XEye is currently among the Top 28 shortlisted startups of Qualcomm® Vietnam Innovation Challenge (QVIC) 2026.
XEye is a wearable, on-device AI assistant for the visually impaired, built on Qualcomm Dragonwing™ QCS6490 Platform - Thundercomm RUBIK Pi 3.
Technical Notes: English · Tiếng Việt (Last updated: 25/05/2026)

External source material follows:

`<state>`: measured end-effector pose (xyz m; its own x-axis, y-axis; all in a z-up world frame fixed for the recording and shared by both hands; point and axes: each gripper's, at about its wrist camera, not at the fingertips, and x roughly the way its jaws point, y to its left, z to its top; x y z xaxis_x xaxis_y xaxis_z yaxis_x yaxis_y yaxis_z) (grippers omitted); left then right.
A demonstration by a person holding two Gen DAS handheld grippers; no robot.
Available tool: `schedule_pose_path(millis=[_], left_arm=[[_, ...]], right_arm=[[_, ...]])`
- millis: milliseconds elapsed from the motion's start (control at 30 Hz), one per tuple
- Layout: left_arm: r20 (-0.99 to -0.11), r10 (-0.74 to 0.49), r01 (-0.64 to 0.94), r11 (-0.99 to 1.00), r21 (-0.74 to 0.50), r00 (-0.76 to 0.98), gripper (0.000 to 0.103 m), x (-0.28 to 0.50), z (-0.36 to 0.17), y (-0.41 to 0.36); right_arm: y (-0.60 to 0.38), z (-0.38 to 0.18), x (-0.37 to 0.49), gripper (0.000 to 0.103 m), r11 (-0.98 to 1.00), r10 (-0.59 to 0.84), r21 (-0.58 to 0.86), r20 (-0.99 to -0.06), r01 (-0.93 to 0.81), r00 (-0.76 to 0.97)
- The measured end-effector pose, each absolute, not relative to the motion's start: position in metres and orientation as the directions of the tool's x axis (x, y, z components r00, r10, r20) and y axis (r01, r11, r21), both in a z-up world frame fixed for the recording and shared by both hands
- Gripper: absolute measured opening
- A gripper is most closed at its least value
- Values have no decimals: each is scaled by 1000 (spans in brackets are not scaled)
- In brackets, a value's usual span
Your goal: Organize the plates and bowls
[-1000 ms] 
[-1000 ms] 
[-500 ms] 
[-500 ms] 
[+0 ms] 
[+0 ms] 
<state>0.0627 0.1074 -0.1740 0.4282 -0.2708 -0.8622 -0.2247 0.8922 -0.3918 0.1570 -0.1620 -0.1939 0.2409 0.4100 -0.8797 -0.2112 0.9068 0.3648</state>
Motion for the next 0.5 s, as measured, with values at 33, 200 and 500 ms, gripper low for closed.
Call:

Mic ─────────→ STT ─────────→ VI question (text input)
↓
Camera ────→ Image input ────→ Vision Language Model
↓
VI answer (text output)
↓
TTS ────→ VI answer (audio output) ────→ Speaker playback
| Board | Thundercomm RUBIK Pi 3 |
| SoC | Qualcomm QCS6490 |
| CPU | 4× Cortex-A55 @1.96GHz + 3× Cortex-A78 @2.40GHz + 1× Cortex-X1 @2.71GHz |
| RAM | 8GB LPDDR4x |
| NPU | Hexagon 780 (V73) — 12 TOPS |
| GPU | Adreno 643 |
| OS | Ubuntu (Linux 6.8.0-1071-qcom) |
| Module | Model | Runtime | Quantization | Performance |
|---|---|---|---|---|
| STT | ZipFormer-30M RNNT | sherpa-onnx | int8 | RTF <0.1x |
| VLM | Vintern-1B-v3_5 | llama-cpp-python | Q4_K_M | ~2.8-3.0 tok/s |
| TTS | VieNeu-TTS-v2-Turbo | llama-cpp-python + VieNeu-Codec ONNX | Q4_K_M | ~4-5s latency |
Why CPU-only?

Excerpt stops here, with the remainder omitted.